Так, в чём же тогда интерес Майлса из Аргентума ко мне? Он же понимает, что я не могла быть настоящей Шейлой. Обращаясь со мной так, и называя меня - Шейла, он, конечно же, всего лишь играл в со мной в игру. Он же не мог помнить меня, по крайней мере, я на это надеялась, по его появлению передо мной в тронном зале, когда я сидела на троне, и по времени, когда он захватил меня, и я голой пленницей сидела в золотой клетке.

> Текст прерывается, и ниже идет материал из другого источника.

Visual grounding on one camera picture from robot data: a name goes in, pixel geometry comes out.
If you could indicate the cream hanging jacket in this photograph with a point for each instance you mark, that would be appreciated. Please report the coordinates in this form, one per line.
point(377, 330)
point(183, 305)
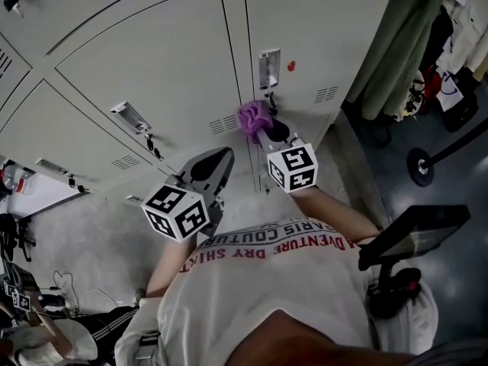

Нет, он всего лишь играл со мной!
Я же была просто Тиффани, рабыней для банкетов, доставленная в Аргентум с другими такими же, чтобы прислуживать на пиру в честь победы. Это же не моя вина, что я имела некоторое отдаленное сходство с Шейлой -Татрикс Корцируса. К тому же, успокаивала я себя, я не собственность Майлса из Аргентума, Он всего лишь арендовал меня на ночь, как это мог бы сделать любой мужчина на Горе с любой такой женщиной, как я.
Уже этим утром, он должен вернуть меня служащим компании Эмильянуса. Я надеялась, что он забудет обо мне за это время. А через несколько дней, возможно уже через три - четыре, я буду вместе с другими девушками моей группа на дороге в Ар.
Нет, мне нечего бояться!
Я не принадлежала ему. Именно это было самой важной причиной, по которой он не мог навредить мне, по крайней мере, серьезно, или надолго, не заплатив некоторую компенсацию компании Эмильянуса. В конце концов, я была их собственностью, ему не принадлежащей.